:: Your assignment ::
Print the records below exactly, from the line containing "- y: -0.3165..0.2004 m" down to the line containing "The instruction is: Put", both lines included, and omit every picture.

:: Given entries ::
-------

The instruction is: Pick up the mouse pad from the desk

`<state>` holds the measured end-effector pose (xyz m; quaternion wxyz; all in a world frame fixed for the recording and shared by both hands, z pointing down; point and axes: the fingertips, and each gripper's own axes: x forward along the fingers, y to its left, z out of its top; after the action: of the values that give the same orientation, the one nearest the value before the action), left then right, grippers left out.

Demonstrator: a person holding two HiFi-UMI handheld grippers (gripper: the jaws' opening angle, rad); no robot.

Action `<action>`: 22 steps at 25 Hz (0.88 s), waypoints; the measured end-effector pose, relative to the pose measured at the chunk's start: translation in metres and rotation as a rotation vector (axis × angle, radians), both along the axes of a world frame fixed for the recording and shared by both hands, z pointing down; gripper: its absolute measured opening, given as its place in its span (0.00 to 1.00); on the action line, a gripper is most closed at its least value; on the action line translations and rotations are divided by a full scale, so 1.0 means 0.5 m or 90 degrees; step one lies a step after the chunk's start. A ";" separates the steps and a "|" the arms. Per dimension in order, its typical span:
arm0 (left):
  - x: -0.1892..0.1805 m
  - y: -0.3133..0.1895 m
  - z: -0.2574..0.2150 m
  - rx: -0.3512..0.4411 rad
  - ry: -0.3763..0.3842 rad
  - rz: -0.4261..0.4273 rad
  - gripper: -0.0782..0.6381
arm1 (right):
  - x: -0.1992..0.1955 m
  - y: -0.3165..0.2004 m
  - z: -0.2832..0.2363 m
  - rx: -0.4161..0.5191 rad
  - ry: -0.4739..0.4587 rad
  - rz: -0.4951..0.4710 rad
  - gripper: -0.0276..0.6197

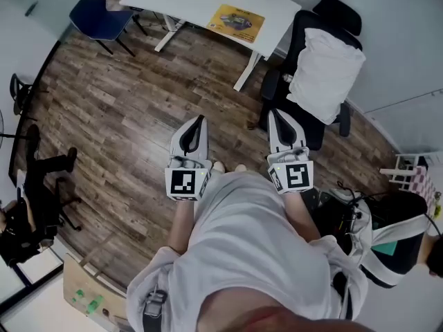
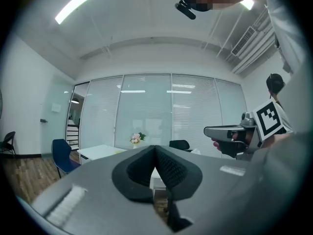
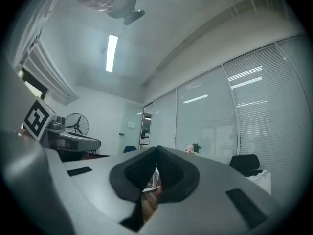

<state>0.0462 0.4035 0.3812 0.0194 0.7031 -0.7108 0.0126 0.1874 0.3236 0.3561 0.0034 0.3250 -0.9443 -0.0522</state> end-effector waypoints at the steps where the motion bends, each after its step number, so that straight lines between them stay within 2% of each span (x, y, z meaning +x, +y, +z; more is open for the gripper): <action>1: -0.002 0.002 0.000 0.001 0.001 -0.002 0.09 | -0.001 -0.001 -0.003 0.001 -0.003 0.002 0.04; 13: -0.068 0.015 0.009 0.002 0.014 -0.003 0.09 | -0.053 -0.012 0.012 0.000 0.024 0.015 0.04; 22: -0.081 -0.030 0.015 -0.007 0.010 0.021 0.09 | -0.037 -0.054 0.040 -0.012 0.039 0.051 0.04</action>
<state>0.0055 0.3883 0.3884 0.0288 0.7148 -0.6987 0.0113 0.1689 0.2964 0.3761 0.0371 0.3607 -0.9304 -0.0529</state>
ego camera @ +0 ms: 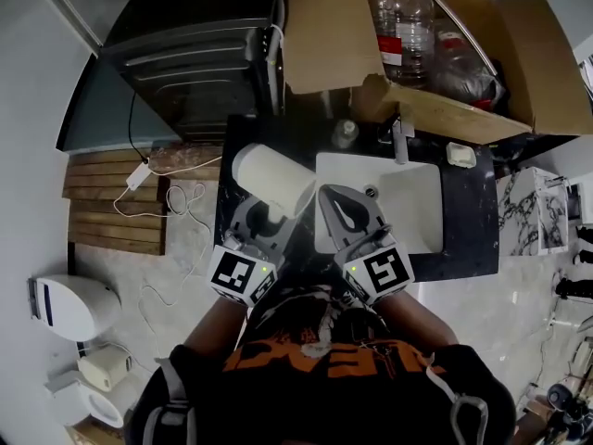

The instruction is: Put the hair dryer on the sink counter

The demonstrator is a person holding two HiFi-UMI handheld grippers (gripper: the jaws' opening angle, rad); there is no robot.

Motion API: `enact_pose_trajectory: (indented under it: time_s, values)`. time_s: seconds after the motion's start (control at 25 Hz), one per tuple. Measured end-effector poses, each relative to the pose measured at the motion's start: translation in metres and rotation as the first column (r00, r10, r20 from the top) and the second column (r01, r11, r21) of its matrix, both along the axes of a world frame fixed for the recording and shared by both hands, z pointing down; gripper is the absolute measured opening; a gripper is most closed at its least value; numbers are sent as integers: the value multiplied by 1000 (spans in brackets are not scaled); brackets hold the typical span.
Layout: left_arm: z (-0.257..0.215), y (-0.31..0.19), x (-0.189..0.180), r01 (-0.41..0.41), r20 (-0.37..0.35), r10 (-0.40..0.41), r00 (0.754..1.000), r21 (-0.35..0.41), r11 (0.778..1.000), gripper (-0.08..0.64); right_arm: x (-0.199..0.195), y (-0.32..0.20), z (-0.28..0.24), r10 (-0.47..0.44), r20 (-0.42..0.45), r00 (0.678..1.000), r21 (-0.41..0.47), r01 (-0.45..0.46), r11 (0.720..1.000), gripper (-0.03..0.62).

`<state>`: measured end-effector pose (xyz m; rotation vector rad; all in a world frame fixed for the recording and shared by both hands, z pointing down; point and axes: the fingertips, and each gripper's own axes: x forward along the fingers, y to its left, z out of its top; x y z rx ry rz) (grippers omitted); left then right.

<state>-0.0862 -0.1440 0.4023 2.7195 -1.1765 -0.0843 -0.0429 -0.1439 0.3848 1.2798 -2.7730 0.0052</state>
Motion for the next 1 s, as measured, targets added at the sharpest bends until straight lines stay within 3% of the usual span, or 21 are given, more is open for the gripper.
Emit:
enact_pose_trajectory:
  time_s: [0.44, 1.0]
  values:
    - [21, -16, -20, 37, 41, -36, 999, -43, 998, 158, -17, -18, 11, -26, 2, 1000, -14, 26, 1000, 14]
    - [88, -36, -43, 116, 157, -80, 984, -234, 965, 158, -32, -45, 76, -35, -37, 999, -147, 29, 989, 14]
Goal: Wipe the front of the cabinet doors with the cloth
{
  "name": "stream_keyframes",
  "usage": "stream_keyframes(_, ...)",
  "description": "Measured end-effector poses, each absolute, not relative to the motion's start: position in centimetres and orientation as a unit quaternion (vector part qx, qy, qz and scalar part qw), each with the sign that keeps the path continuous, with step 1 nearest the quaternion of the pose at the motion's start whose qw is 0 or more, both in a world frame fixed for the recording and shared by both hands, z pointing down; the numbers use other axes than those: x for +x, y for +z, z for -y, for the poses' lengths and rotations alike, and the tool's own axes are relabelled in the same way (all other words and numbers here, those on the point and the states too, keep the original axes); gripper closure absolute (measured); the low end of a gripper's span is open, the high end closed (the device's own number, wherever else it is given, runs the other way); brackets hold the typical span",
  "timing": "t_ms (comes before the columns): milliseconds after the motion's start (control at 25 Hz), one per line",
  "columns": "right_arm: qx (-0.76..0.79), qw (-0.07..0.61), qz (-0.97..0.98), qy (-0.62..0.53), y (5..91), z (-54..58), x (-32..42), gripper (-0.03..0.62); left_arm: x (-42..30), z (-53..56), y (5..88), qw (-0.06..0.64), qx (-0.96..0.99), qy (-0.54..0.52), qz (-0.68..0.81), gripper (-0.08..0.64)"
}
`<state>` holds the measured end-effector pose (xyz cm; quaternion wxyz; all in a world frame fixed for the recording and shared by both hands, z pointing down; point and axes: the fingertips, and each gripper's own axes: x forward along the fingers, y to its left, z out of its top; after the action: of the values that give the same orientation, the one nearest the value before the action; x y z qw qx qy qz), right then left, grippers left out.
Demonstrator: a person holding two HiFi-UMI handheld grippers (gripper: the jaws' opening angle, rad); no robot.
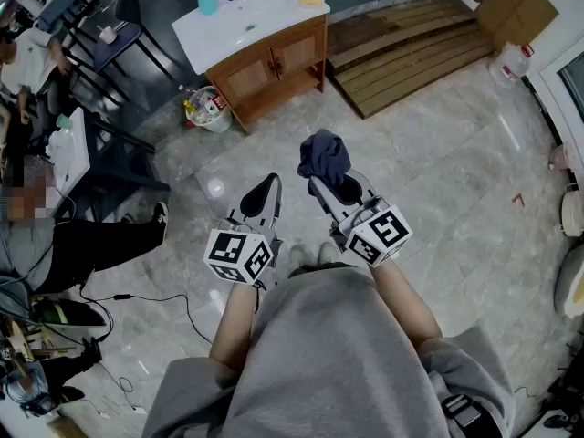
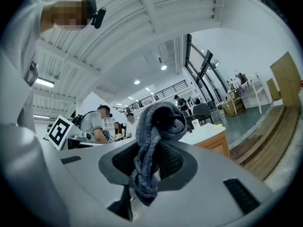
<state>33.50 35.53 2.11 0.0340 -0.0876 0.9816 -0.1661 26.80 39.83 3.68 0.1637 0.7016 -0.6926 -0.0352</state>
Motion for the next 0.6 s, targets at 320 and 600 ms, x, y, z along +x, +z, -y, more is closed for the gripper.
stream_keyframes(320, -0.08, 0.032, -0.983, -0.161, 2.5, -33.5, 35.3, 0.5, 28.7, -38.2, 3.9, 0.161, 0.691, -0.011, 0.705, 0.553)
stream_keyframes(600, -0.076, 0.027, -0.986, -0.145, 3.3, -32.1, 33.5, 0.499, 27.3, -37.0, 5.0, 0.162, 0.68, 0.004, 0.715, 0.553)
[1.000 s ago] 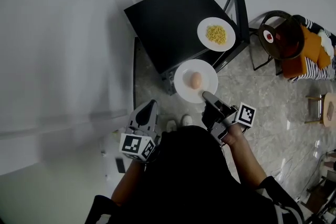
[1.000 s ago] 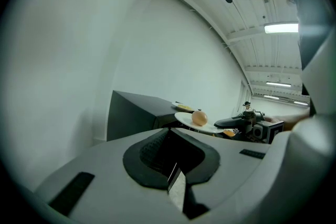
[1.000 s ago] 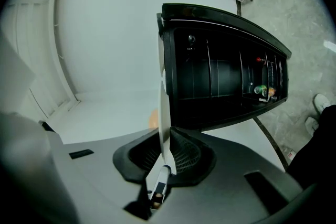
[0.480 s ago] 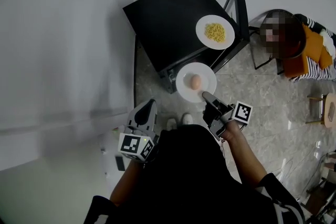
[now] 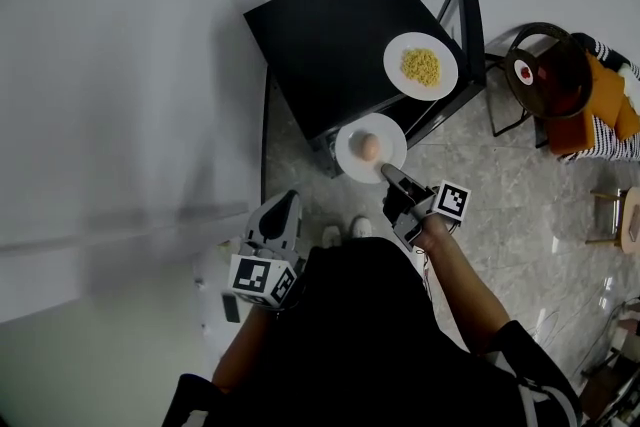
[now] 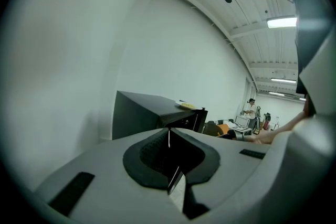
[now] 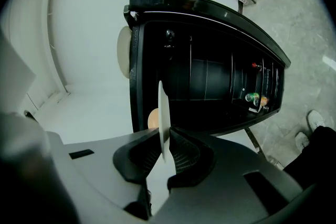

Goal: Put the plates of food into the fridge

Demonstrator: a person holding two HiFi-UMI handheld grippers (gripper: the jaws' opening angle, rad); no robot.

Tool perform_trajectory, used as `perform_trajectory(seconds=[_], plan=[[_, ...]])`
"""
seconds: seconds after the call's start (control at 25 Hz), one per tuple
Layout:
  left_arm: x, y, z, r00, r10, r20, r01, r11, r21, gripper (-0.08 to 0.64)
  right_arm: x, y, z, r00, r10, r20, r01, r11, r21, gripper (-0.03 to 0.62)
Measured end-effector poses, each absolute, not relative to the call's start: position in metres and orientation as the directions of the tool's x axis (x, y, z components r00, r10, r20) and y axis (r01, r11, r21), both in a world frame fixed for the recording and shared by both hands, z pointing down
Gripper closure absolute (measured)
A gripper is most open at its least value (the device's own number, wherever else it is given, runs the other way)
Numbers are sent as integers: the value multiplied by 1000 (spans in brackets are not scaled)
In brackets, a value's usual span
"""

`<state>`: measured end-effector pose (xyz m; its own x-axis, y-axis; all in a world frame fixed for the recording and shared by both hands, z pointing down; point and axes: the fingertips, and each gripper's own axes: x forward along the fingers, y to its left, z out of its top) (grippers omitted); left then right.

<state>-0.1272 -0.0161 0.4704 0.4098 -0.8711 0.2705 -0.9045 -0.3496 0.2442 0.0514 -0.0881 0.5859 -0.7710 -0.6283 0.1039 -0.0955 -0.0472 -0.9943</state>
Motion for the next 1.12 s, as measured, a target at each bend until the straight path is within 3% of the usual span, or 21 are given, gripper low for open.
perform_trajectory(seconds=[1.12], plan=[[-149, -18, 476, 343, -890, 300, -930, -279, 238, 537, 8, -162, 653, -746, -630, 217, -176, -129, -976, 538]])
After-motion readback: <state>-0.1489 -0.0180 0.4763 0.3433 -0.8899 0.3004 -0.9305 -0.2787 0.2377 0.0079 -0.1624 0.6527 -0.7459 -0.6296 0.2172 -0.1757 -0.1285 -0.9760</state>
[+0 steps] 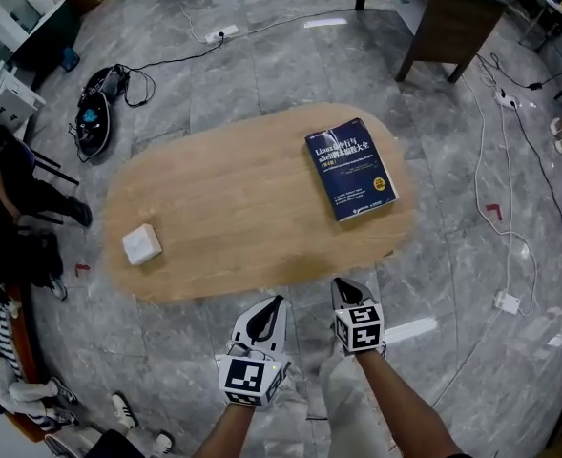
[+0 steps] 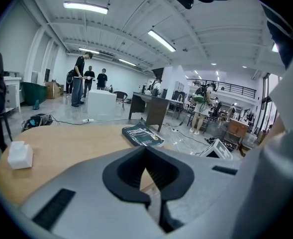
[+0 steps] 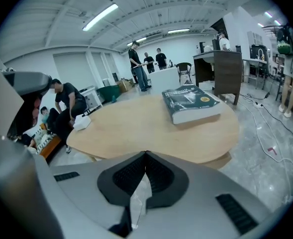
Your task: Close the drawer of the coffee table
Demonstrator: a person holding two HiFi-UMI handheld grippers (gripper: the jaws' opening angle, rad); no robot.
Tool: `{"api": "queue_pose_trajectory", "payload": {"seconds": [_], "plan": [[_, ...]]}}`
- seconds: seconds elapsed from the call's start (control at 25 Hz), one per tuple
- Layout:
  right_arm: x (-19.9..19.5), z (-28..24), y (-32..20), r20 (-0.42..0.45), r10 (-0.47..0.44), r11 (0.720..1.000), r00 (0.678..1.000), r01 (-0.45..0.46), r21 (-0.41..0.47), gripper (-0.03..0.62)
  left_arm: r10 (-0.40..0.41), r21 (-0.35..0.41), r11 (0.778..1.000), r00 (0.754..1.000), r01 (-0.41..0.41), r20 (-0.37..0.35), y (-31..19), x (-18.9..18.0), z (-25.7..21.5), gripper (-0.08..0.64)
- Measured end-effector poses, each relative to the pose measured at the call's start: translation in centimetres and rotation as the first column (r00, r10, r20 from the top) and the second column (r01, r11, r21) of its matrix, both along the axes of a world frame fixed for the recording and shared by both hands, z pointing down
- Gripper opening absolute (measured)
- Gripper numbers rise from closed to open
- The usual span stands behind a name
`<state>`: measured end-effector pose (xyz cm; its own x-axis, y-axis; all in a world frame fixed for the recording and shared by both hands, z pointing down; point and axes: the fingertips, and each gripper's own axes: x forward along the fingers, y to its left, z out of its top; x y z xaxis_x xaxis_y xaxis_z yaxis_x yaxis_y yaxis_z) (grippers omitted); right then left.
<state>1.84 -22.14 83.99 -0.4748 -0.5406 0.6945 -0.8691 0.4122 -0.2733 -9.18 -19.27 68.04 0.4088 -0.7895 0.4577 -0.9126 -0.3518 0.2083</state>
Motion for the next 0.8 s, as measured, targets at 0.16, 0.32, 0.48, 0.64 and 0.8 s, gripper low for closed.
{"api": "queue_pose_trajectory", "payload": {"seconds": [0.16, 0.32, 0.48, 0.64, 0.8], "plan": [[-0.2, -3.9, 0.4, 0.037, -0.011, 0.999, 0.999, 0.009, 0.041, 0.012, -0.003, 0.023, 1.0, 1.0, 0.003, 0.0, 0.1, -0.3, -2.4, -0.002], [-0.5, -8.4, 0.9, 0.063, -0.037, 0.996, 0.997, 0.031, 0.084, 0.011, -0.02, 0.04, 0.999, 1.0, 0.02, -0.004, 0.3, -1.0, -5.0, -0.002], [-1.0, -12.9, 1.8, 0.082, -0.069, 0.99, 0.994, 0.057, 0.131, 0.011, -0.026, 0.057, 0.998, 1.0, 0.027, -0.01, 1.2, -1.3, -7.5, -0.002], [-1.4, -17.7, 2.1, 0.091, -0.101, 0.977, 0.991, 0.081, 0.197, 0.011, -0.023, 0.084, 0.996, 1.0, 0.025, -0.02, 1.5, -1.1, -10.1, -0.002], [-2.1, -22.2, 3.7, 0.1, -0.121, 0.964, 0.988, 0.093, 0.249, 0.011, -0.012, 0.105, 0.994, 1.0, 0.014, -0.021, 2.8, -1.2, -12.5, -0.002]]}}
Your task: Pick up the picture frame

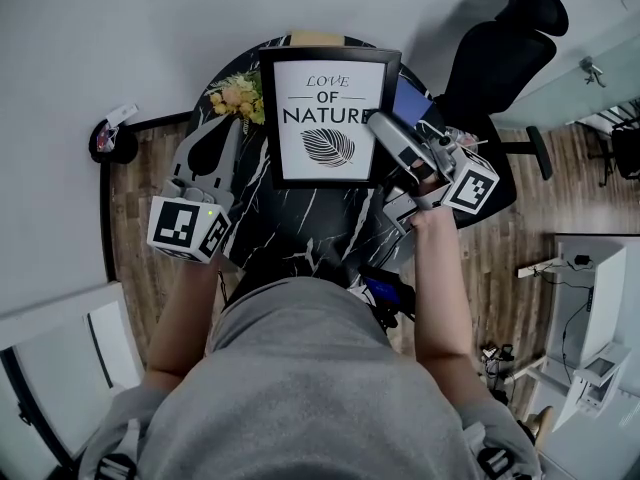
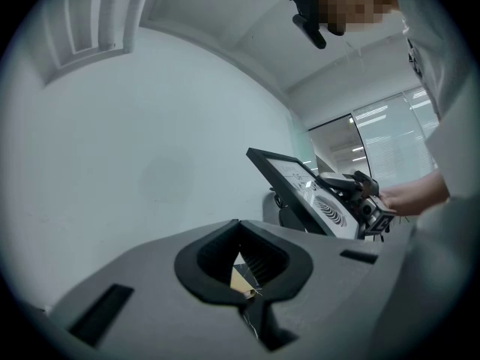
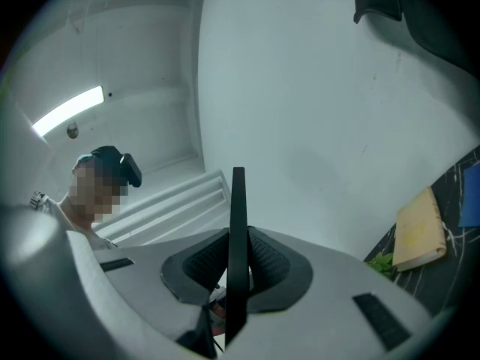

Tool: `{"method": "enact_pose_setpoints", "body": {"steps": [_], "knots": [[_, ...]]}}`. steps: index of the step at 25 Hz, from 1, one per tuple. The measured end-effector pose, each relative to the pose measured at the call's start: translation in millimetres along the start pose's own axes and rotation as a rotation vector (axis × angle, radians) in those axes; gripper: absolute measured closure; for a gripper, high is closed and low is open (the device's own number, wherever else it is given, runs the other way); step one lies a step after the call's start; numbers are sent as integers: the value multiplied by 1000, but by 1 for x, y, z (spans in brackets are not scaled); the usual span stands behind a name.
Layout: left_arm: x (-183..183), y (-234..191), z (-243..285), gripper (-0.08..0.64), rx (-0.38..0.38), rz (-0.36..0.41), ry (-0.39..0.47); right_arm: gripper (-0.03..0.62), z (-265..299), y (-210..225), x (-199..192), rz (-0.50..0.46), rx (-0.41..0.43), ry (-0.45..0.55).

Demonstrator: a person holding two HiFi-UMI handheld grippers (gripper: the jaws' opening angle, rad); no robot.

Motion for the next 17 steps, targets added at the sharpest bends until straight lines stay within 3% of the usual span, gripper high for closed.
{"method": "enact_pose_setpoints", "body": {"steps": [11,17], "knots": [[-5,-1,-1,552,0,-5,-3,512,-1,2,-2,19,4,17],[-6,-2,0,552,1,-5,-2,512,-5,9,-1,-21,-28,6]]}}
Point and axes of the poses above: the fingertips, and each gripper's own axes: z forward along the fingers, y to its right, x out of its top, the point moved 5 cm from there along -z, backward along the fingers, and after that the axes turned 14 degrees about -x, right-handed, at the moved point
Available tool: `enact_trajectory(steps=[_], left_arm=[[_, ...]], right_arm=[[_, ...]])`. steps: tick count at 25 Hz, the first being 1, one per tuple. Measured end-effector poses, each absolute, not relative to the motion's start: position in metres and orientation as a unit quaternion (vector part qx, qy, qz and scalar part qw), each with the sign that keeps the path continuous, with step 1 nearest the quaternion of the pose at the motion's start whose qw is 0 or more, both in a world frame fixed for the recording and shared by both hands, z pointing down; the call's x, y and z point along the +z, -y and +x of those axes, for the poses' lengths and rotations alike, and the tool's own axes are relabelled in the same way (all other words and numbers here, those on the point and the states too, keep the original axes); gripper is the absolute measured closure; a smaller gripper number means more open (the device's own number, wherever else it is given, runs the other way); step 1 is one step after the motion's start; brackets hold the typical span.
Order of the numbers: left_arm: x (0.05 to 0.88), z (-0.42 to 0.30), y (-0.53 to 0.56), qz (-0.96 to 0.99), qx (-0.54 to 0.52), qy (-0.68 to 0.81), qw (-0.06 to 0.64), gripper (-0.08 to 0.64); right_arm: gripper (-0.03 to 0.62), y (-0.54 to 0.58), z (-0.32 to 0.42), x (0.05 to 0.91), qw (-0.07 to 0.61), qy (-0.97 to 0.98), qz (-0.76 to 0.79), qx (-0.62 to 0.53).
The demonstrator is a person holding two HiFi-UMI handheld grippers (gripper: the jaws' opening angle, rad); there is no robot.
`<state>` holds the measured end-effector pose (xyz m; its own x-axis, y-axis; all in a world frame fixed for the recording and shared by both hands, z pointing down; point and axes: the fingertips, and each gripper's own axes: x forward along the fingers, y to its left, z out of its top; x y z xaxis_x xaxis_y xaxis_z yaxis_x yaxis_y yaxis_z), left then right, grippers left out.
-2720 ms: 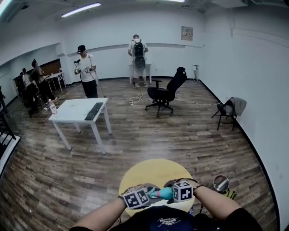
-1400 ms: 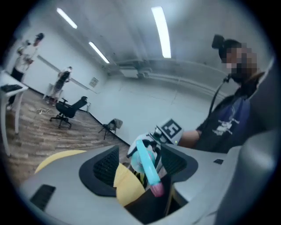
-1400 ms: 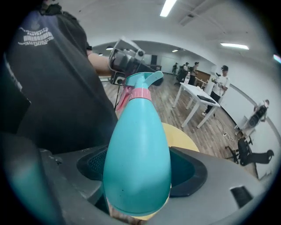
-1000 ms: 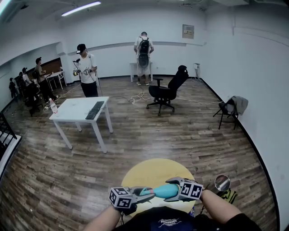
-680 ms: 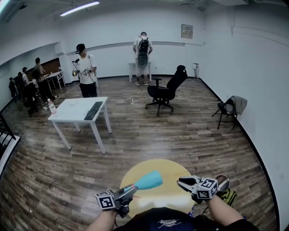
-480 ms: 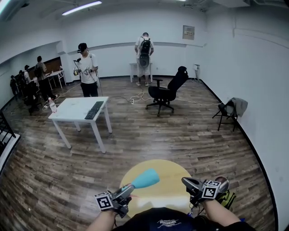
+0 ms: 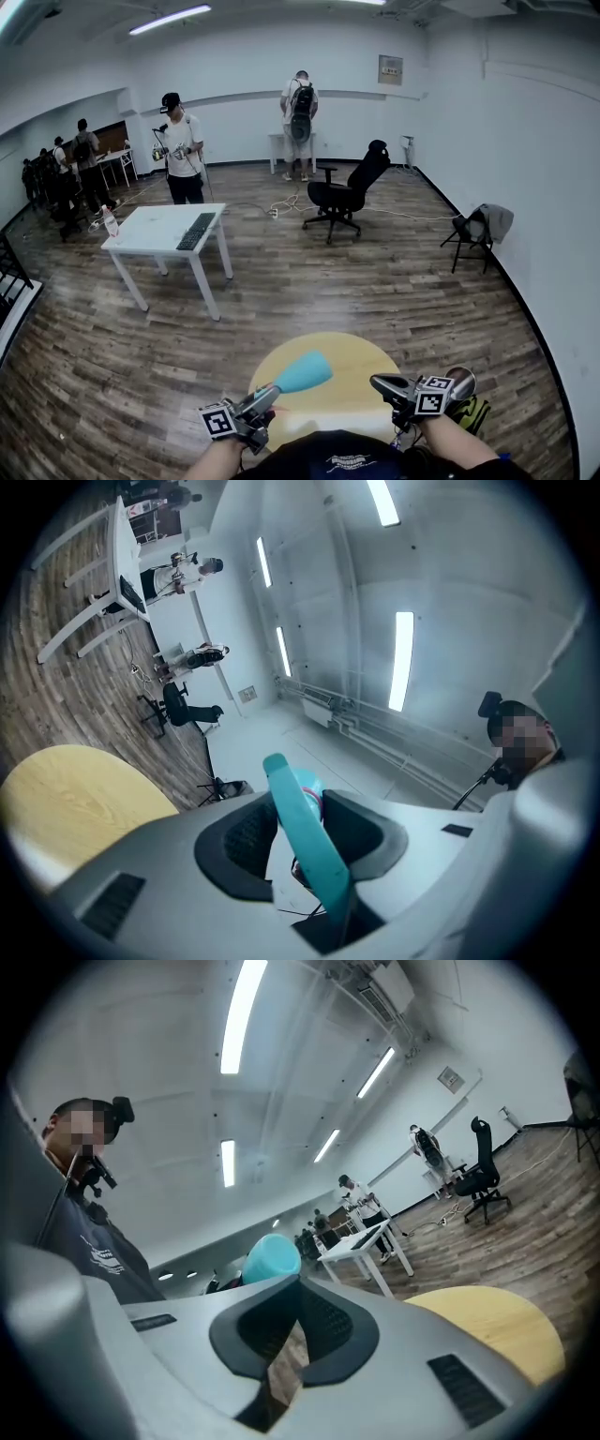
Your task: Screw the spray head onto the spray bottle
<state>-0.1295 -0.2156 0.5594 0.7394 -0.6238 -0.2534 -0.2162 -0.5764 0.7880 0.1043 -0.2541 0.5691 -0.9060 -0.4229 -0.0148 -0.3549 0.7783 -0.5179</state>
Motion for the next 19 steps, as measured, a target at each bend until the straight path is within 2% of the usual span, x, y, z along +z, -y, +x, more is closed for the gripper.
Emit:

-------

:: Expected answer ::
  - y: -0.3165..0.2004 m
  - z: -0.2832..0.2363 m
  - rx: -0.4161..0.5191 rad
  - ry: -0.4739..0.4587 rad
  - rz: -0.4951..0.4710 rad
  - gripper: -0.0276..0.6197


<state>0.0462 0.4035 0.3812 0.0194 0.7031 -0.7108 0.0126 0.1874 0.3236 0.3561 0.0034 0.3250 -0.9443 -0.0522</state> end-effector waypoints at the steps where the motion bends, each after its step number, so that straight lines between them stay within 2% of each span (x, y, z meaning +x, +y, +z; more is open for the gripper): <action>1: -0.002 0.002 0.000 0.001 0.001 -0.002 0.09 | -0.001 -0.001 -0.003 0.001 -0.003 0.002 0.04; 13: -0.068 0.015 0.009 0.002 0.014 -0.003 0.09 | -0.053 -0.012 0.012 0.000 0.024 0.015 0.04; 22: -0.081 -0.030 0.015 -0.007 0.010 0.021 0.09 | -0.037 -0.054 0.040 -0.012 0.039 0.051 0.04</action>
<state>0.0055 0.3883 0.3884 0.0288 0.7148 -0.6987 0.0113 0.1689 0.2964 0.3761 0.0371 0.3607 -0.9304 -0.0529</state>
ego camera @ +0 ms: 

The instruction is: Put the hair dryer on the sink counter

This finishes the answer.